1. Nosferatu, a Symphony of Horrors (Germany, 1922) It’s the granddaddy, there’s so much in it, and its tentacles went straight into Hollywood, through James Whale and Tod Browning… it’s sort of fundamental. And still very effective.
2. Les Diaboliques (France, 1954) Is it a horror film? It appears to get into supernatural territory, but it’s a horror thriller. Like Vertigo, it’s in a very weird realm. I saw it in my horror-obsessed youth when BBC2 showed it in a French season, and I’ll never forget it.

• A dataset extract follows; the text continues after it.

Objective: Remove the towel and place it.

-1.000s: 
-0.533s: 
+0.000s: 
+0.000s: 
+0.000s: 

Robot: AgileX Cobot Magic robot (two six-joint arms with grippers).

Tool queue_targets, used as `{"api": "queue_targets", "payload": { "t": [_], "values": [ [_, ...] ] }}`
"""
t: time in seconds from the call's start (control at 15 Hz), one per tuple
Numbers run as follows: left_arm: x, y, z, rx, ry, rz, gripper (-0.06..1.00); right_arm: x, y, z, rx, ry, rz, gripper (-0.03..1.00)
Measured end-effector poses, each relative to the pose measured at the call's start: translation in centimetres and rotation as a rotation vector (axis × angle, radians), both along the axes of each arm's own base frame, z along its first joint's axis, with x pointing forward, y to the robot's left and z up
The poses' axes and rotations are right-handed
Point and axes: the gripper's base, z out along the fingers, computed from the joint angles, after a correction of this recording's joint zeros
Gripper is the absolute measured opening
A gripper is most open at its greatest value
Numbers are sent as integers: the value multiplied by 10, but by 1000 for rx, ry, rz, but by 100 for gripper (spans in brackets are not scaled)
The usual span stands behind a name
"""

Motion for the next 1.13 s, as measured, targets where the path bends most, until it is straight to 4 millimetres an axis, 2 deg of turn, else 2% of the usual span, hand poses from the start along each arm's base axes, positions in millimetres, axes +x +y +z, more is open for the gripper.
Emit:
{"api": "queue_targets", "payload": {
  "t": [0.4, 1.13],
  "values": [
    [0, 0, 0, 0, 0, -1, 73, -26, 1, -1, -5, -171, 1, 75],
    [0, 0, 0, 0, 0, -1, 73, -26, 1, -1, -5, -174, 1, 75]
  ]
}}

3. Whip and the Body (Italy, 1963) Going back to horror, director Mario Bava has been my great discovery. In this, a man comes back to restart a sadomasochistic affair with his dead brother’s sister-in-law; she kills him; the affair continues. Uniquely Italian.
4. In a Glass Cage (Spain, 1987) There’s nothing else like it. A former Nazi doctor living in Spain wakes up in an iron lung and a young man offers his services as a nurse, but he’s a former victim. It’s a very tough watch.
5. Daughters of Darkness (Belgium, 1970) It’s a real work of art, I think. A strange, stylish cocktail of ingredients; 1970s chic rubs up against the silent classics. Delphine Seyrig as the mysterious lesbian countess is sensational.